Finally as a new beginner, view source code maybe resolve all your problems.

Collection<Integer> intList= new ArrayList();
This is syntax sugar. So lets desugar it, to understand what happens. Specifically, this code does 3 mostly unrelated things:
Declare a new typed variable, named intList.
Create a new ArrayList object. Objects do not have names.
Copy over the reference to this object into the intList variable.
In java, all variables (so also all parameters, and all fields) are either "primitive" or "reference". That's exhaustive: Those are the only 2 options. Primitives are all variables whose type is one of the primitive types. The primitive types are hardcoded into the java lang spec. They are int, long, double, float, short, byte, char, and boolean - and that's it. Those are the 8. Note that String is not amongst them.
For the primitives, a variable just stores the value. This is simple: all the primitives have the property that their size is fixed and small. At most they are 64 bits, and all CPUs built in the last decade pretty much operate on 64-bit units so that lines up nicely.
For the refs, not so much. A string, for example, can be incredibly large. So, instead, the variable does not contain the data. It instead contains a reference to the data - a pointer. Except we don't like to call it that because the term 'pointer' has baggage, but make no mistake: It's a pointer.
Here, intList is the variable that can only hold references (because its type is not primitive). new ArrayList() creates an entire object and the expression resolves to a reference, which is then assigned to the intList variable.
Think of it like a gigantic beach. new ArrayList() creates a new treasure chest out of thin air, and buries it in the sand. intList is not the treasure chest. No, it's a map to the treasure chest. The . operator is java-ese for: Follow the map and dig up the chest. intList.add(5) means: Take your treasure map called intList, and walk to the X. Now dig. Now open the treasure chest. Now yell add(5) at it. Which does.. whatever the docs say it does. Could be anything, that's the joy of programming.
If you then say intList = null, you're not destroying the treasure chest. Nope, you merely erase out your treasure map. The treasure chest is still buried in the sand. However, java has automatic garbage collection: Any treasure with the property that no maps exist anymore that could let you find it, are 'garbage' and will eventually be dug up and tossed out by the garbage collector. In C and some other languages, you can go on arbitrary digging sprees. Not so in java - you cannot dig, the language will not let you, unless you have a treasure map to lead the way.
That beach is 'the heap' and it is huge - by default gigabytes or so large, it grows as needed and the garbage collector tosses out the garbage whenever it is neccessary to make some room.
So how does ArrayList work, what is in that treasure chest?
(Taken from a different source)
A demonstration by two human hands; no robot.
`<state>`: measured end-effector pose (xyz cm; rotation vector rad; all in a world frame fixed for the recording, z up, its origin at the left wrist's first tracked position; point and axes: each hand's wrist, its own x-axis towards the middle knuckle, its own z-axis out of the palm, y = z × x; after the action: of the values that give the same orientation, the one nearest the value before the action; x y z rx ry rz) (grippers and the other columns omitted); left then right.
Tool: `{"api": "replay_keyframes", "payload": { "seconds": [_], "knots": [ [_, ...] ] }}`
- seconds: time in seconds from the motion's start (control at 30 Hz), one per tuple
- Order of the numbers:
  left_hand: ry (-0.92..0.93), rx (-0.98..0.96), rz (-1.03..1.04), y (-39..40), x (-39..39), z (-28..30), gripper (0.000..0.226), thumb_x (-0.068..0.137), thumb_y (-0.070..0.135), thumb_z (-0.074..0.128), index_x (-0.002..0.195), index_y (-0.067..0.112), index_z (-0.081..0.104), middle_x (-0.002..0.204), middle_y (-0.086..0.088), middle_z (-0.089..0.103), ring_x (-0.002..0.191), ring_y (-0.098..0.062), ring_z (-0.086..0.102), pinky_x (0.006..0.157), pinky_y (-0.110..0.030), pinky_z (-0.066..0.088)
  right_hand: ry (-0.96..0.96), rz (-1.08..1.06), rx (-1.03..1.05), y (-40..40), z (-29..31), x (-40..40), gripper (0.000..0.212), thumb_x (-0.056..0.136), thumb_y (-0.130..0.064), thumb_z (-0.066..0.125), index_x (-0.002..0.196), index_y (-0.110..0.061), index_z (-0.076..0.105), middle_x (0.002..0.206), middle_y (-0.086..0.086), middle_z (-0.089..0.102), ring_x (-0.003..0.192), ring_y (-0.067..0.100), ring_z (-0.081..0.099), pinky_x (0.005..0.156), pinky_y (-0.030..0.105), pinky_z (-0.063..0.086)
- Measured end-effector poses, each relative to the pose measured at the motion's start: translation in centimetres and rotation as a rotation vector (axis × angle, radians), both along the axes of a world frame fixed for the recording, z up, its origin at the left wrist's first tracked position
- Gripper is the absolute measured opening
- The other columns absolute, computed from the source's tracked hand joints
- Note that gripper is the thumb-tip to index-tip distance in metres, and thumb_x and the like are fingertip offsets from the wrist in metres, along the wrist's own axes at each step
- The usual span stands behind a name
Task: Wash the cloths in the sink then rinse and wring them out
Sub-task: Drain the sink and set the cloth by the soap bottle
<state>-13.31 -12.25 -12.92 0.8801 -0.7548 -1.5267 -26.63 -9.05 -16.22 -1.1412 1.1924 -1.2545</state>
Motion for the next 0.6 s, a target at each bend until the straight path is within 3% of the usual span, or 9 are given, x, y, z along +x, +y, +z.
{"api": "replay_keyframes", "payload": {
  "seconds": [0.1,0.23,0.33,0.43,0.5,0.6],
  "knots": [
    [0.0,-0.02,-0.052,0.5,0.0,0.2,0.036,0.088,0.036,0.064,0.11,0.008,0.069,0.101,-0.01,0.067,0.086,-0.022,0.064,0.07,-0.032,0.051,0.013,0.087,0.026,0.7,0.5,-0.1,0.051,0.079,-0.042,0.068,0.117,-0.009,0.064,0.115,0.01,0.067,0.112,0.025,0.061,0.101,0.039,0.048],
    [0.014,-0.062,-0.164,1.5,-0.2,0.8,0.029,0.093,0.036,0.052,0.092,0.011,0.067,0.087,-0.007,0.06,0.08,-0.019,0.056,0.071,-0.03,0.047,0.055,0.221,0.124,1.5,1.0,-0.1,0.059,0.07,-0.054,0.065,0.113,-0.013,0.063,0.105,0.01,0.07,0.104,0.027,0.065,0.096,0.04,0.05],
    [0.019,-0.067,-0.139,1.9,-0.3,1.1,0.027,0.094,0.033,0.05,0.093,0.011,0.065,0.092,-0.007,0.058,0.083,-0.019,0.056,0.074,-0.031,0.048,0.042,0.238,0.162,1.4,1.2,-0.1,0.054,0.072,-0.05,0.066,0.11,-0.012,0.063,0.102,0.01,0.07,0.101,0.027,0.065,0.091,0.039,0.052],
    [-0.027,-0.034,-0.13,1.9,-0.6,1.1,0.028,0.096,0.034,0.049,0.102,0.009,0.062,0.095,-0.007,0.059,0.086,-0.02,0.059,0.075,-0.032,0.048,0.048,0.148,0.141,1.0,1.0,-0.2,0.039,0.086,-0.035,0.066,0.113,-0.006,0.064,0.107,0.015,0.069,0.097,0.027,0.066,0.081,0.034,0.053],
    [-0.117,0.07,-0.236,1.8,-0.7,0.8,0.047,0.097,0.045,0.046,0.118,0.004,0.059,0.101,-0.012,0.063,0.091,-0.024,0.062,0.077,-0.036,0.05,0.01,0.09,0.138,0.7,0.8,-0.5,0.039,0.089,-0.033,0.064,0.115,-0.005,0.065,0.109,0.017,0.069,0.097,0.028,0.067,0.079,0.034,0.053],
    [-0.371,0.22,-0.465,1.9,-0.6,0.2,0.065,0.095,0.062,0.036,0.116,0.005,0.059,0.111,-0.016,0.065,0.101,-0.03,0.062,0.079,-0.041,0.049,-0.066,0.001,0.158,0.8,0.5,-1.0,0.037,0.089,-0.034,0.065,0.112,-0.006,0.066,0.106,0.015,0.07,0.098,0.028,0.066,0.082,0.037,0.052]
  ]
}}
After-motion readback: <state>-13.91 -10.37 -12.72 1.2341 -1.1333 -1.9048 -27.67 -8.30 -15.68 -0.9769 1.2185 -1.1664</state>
Simple: Every non-static field as defined in the class ArrayList along with every field in the class mentioned in the extends clause (ArrayList is defined as class ArrayList extends AbstractList, so every field AbstractList has too, and so on). Of course, fields are primitive or treasure maps too, so really those treasure chests aren't as large as you might imagine. They really just store numbers and maps, that's all.
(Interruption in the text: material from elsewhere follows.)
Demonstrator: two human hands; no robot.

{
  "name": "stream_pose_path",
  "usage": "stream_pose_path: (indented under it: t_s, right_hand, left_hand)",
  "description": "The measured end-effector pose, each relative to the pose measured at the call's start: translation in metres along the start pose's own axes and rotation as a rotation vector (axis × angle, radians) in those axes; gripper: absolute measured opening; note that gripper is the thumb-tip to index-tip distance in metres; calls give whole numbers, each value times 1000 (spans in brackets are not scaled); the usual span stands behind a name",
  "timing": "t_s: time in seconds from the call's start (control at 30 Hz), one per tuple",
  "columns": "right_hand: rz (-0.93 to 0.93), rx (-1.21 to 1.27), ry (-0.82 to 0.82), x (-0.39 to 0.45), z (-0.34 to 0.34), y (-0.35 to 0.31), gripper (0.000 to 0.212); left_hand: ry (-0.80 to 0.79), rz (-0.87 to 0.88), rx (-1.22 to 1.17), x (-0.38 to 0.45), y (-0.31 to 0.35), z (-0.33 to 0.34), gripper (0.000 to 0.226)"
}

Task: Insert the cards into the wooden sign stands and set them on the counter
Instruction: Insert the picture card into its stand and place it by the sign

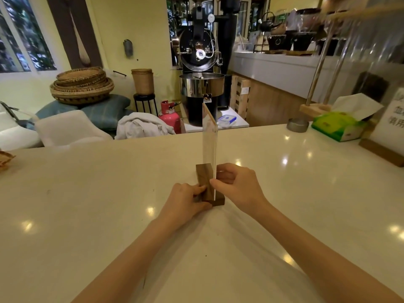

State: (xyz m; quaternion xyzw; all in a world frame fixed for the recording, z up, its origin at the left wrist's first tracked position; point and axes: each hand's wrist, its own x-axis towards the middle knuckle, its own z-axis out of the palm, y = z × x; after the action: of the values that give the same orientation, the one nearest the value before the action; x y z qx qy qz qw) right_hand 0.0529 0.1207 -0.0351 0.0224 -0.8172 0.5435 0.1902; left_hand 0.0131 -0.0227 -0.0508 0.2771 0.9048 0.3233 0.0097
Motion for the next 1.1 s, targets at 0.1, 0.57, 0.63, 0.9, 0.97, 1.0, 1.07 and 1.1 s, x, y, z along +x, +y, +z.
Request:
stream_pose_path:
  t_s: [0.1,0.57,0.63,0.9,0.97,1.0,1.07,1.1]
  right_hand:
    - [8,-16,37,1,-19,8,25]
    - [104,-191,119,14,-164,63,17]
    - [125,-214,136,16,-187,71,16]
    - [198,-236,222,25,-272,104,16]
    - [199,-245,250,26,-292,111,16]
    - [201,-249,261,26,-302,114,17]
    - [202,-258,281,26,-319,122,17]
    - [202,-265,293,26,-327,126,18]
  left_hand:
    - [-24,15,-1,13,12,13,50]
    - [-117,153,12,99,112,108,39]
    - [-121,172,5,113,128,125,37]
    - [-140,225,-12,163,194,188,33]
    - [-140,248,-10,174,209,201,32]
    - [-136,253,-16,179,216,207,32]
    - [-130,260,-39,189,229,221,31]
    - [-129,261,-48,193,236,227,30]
So how does arraylist work internally? With arrays, hence the name. ArrayList makes an array of 10 and tracks how many slots are actually 'used' (initially, arraylists are empty, so 0 slots used). As you call .add, it just fills the array at the current 'used' slot and then increments 'used' by 1. Of course, once you try to add an 11th element that can't be done, so what arraylist's code does is make a new array (poof! a new treasure chest springs into existence, with 20 blank treasure maps inside, as well as a note with room to write down a single number), copies over the 10 existing maps, and then updates its one map that points at 'the treasure chest with all the maps in it' (it's a lot of maps that lead to treasure chests with maps that lead to more chests, and so on!). This means the old treasure chest (the old array) is still around, but garbage. (No map exists that could get you there). Eventually it'll get collected.
If you try to add the 21st element, again this copy thing happens. ArrayList's implementation multiplies by 1.5, I think, every time it needs to grow (so, from 10, to 15, to 23, to 35, etcetera).

Related

How does java handle object references while dealing with ArrayLists? [duplicate]
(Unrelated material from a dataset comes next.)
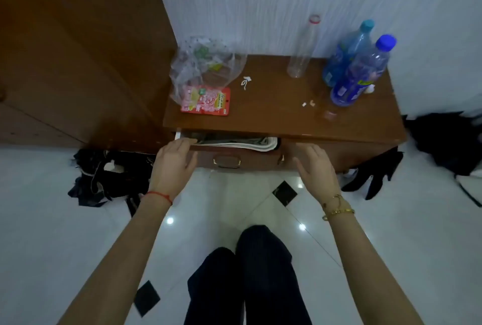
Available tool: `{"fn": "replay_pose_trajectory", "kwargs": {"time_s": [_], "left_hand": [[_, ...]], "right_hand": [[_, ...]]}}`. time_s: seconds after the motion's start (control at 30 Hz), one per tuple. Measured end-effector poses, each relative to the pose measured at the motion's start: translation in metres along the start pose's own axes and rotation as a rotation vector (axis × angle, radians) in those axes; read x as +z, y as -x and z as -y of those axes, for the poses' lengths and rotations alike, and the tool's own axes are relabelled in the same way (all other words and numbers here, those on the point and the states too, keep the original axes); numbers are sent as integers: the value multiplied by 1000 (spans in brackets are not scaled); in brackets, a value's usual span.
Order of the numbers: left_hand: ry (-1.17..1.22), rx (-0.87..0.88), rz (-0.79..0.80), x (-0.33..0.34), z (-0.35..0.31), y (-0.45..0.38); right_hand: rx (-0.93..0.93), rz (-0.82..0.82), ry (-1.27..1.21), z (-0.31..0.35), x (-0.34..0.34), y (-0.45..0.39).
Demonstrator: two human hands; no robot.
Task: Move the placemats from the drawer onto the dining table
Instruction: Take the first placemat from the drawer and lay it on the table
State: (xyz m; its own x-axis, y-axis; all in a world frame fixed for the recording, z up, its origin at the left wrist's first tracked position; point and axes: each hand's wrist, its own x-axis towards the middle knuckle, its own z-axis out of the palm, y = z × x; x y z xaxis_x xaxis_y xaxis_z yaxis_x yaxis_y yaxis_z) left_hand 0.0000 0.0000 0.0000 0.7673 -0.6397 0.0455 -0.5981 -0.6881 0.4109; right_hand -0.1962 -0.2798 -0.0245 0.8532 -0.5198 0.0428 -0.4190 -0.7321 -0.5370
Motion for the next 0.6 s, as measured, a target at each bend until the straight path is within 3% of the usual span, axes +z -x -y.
{"fn": "replay_pose_trajectory", "kwargs": {"time_s": [0.3,0.6], "left_hand": [[-117,50,-158,132,99,-27],[-135,89,-277,168,130,-21]], "right_hand": [[-95,-85,72,-74,143,-33],[-128,-259,46,-88,179,-24]]}}
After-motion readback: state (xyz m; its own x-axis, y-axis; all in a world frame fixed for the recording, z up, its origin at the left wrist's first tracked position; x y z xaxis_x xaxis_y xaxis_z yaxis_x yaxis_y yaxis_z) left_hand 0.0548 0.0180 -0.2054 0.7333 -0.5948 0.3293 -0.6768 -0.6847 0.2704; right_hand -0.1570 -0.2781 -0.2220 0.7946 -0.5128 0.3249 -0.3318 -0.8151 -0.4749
This question already has answers here:
Modify list has an affect on another list in java
(2 answers)
Closed 1 year ago.
While writing a piece of code, I observed an unusual behaviour.
There is a class object obj1 which has an array list of another class object obj2 called as list1. See the code for reference:
PriorityQueue<Obj2> pq = new PriorityQueue<>(Comparator);
pq.addAll(new ArrayList<>(obj1.getList()));
Obj2 obj2 = pq.poll();
obj2.setField("any value");
System.out.println(obj2);
System.out.println(obj1.getList().get(0));
Both of the sout statement above prints the value.
Why is this happening? I changed the value of obj2 reference in pq and not in Obj1 itself
While adding elements to the pq, if we don't use new ArrayList<>() then it's understandable if the both the references are pointing to same object but I have created a new ArrayList to add in pq, still this happening.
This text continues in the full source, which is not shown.